11. Is there a mechanism that spins the spacecraft? Is it black and white paint on the turnstile again? If so, do we have better paints this time?
Spacecraft spin is by means of black and silver tape on the edge of the body of the spacecraft (not on the turnstile). The tape is kapton impregnated with carbon and aluminum to make black and silver.
This is the same concept used on the Microsats but the coatings with differing a/e ratios are on the body rather than the antennas. The antennas are piano wire whips rather than tape measure so there is no surface to coat. The body tape has been used quite successfully on several satellites.
12. Have Echo's operating frequencies been chosen yet?
ECHO's Standard Operating Modes are:
- 435.225 MHz FM Voice Downlink,
- 145.920 MHz FM Voice Uplink + 67 Hz PL tone
Digital 9600 bps, AX.25, PACSAT Protocol mailbox
- 435.150 MHz FM Downlink and Telemetry in the digital stream
- 145.860 MHz FM Uplink
13. Are the VHF receivers crystal-controlled or agile?
They are crystal controlled.
14. Have VHF channels been selected yet? What are they?
Yes. 145.860, 145.880 and 145.920. Each of these has a second frequency that can be used if we need to move for some reason. Those frequencies will be published only if we actually plan to use them in the future. The fourth receiver will be dedicated to command and control and its frequency will not be published.

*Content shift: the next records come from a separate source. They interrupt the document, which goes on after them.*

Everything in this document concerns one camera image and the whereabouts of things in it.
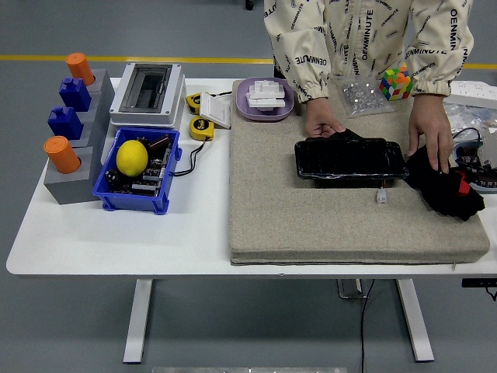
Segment person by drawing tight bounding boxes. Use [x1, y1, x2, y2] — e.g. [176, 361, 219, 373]
[262, 0, 475, 104]

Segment grey control box under table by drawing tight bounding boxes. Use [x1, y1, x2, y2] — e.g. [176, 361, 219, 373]
[336, 278, 369, 300]

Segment person's left hand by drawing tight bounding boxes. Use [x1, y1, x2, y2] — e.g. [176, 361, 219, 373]
[406, 92, 455, 175]

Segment white table leg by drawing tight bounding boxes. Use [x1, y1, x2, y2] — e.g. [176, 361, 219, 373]
[123, 278, 153, 365]
[395, 278, 435, 363]

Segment black hanging cable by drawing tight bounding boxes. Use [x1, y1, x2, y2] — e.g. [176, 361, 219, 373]
[359, 278, 376, 373]

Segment blue plastic block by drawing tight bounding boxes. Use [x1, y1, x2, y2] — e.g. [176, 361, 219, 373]
[47, 106, 85, 141]
[58, 77, 92, 113]

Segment orange cylinder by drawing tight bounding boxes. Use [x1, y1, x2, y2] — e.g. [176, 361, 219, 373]
[64, 52, 96, 86]
[43, 135, 82, 175]

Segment purple tray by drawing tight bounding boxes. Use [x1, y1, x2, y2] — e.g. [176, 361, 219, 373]
[235, 76, 295, 124]

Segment blue plastic bin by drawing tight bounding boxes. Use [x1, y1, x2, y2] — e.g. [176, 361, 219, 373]
[91, 127, 182, 216]

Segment grey electrical enclosure box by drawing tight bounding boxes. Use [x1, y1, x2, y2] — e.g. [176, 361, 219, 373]
[109, 62, 186, 130]

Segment clear bag of metal nuts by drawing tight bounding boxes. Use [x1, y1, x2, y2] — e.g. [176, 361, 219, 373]
[335, 73, 395, 119]

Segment thin black wire pair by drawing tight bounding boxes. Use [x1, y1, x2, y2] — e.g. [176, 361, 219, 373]
[170, 138, 214, 178]

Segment beige mat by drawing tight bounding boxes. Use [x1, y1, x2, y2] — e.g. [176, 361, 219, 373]
[228, 79, 491, 267]

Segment yellow tape measure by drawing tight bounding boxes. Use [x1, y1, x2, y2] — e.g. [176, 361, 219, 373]
[188, 115, 215, 141]
[185, 92, 207, 115]

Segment person's right hand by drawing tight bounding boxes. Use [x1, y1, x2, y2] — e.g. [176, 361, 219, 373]
[304, 96, 346, 139]

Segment grey stepped block holder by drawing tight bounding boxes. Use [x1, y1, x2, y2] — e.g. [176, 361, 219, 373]
[43, 68, 116, 206]

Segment colourful puzzle cube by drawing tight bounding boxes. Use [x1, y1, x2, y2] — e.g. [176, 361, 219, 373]
[378, 66, 412, 102]

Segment pale tray of circuit boards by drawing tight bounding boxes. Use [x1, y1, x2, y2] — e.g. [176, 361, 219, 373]
[452, 127, 497, 194]

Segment black glossy panel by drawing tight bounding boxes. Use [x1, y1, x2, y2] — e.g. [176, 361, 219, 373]
[294, 127, 409, 191]

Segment white wall switch plate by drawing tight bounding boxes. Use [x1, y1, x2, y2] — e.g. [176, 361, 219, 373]
[198, 92, 233, 130]

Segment circuit board with capacitors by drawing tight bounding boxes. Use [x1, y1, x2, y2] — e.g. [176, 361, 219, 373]
[104, 134, 174, 197]

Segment yellow lemon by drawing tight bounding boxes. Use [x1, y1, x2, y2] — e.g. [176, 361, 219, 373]
[116, 139, 149, 178]

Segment stack of white switch parts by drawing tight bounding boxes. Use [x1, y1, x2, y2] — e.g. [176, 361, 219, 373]
[245, 78, 287, 113]

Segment clear bags of small parts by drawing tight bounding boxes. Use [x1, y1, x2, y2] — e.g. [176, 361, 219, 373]
[442, 99, 497, 135]

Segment white power strip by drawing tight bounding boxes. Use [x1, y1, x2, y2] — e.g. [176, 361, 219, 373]
[449, 79, 497, 108]

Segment black rag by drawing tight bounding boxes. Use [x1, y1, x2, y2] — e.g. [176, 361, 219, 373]
[404, 143, 486, 223]

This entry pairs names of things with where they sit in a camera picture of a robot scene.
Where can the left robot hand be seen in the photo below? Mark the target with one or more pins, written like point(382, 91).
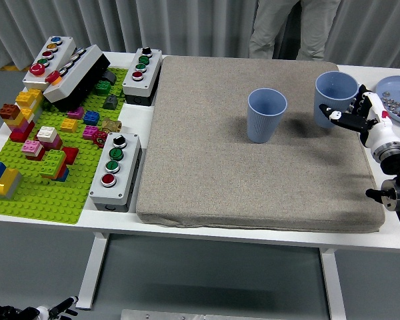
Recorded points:
point(36, 313)

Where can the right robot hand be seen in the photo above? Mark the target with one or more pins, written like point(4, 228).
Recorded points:
point(380, 128)

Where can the blue ribbed plastic cup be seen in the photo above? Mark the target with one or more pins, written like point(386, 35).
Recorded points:
point(263, 126)
point(330, 100)

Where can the blue plate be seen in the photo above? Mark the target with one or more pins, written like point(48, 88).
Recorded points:
point(391, 85)

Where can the white table leg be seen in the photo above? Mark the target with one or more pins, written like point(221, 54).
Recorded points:
point(333, 283)
point(91, 270)

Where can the green brick baseplate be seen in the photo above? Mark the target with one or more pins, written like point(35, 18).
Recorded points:
point(53, 200)

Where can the yellow and grey brick stack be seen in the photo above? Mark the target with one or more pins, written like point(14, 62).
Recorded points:
point(5, 185)

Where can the grey four-button control box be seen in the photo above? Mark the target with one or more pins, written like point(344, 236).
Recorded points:
point(135, 85)
point(101, 193)

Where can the green orange blue brick stack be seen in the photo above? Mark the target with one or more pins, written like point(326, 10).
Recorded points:
point(53, 165)

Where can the person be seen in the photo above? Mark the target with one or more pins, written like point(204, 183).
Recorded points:
point(266, 26)

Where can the red toy brick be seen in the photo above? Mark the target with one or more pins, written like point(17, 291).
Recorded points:
point(71, 155)

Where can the pink white red brick stack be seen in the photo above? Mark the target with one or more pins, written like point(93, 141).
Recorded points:
point(32, 150)

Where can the white and pink brick stack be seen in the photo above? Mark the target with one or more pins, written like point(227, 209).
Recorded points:
point(48, 136)

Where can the grey-brown fabric mat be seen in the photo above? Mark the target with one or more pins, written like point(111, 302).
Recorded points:
point(203, 150)

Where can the tall multicolour brick tower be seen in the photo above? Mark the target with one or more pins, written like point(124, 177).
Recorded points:
point(21, 126)

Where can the magenta toy brick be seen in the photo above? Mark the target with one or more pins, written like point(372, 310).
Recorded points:
point(90, 132)
point(76, 113)

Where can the yellow toy brick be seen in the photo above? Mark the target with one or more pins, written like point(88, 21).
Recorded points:
point(69, 125)

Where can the brass valve with red handwheel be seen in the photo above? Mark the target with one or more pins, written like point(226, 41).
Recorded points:
point(111, 125)

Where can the blue toy brick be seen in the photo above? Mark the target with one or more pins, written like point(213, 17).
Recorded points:
point(91, 118)

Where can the dark grey sloped brick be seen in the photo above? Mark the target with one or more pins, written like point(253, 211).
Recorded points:
point(110, 102)

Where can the green toy brick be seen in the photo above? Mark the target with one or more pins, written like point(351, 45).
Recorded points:
point(102, 88)

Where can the grey five-button control box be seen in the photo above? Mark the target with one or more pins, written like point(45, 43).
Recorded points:
point(36, 78)

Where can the grey tilted control box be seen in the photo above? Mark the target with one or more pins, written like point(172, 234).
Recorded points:
point(73, 80)

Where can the black curved piece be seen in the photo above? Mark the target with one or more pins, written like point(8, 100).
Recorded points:
point(110, 77)

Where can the grey pleated curtain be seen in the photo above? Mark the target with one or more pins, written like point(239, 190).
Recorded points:
point(153, 26)

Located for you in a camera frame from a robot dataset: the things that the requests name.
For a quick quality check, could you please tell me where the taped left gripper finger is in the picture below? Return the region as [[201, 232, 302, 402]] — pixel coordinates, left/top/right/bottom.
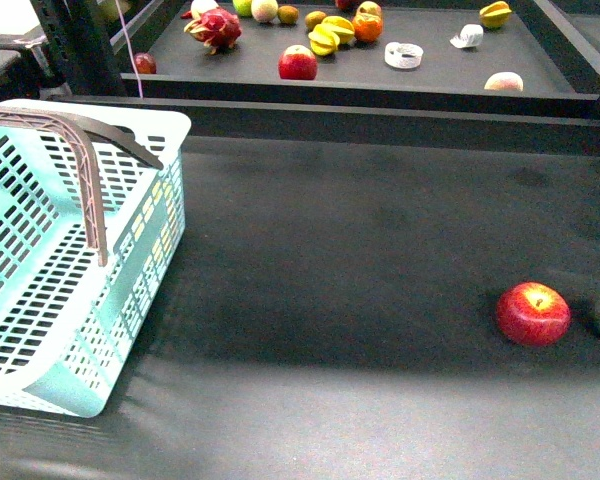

15. Does the IFC have access to real-time uplink signal strength information? Would it be possible (given the software effort) to provide power control feedback to the users? Think LEILA for FM.
Because of the hard limiting in FM receivers it is very hard to derive meaningful signal strength data. There is no plan to implement a LEILA style function in Echo.
The only RSSI telemetry available is from the SQRX. There is currently no plan to include it in the telemetry downlink. If someone can think of a good reason to report it, or a more interesting application it would be considered.
16. Is the audio from the various receivers handled in analog or digital in the IFC?
17. Is it possible to sum the audio from multiple receivers into a single downlink?
No for voice. For digital uplinks, the IFC always sees all the uplink packets on all the VHF receivers. Among other things that is a critical command/control feature. It also makes it possible to command the satellite even when everything else is in voice mode.
18. The original Microsat BCR relied in part on load management to maintain the health of the battery. Can the Echo BCR keep the batteries healthy with all transmitters off for extended periods of time? (as might be required if the spacecraft is retired from service someday)
19. Are there specs on frequency stability of the various radios? Oscillator drift on AO-40 is a problem for automatic frequency compensation, which will be far more critical on Echo.
Yes. 4ppm over -10C to +50C.
20. On the IFC you mention "agile" modulators and demodulators. Does this mean DSP-based, or something else? If DSP-based, what is the status of the software for those DSP functions?
There is no DSP on Echo. Agile refers to the ability to control the clock, filters, deviation and DC offset. With those controls we can achieve a wide variety of data rates.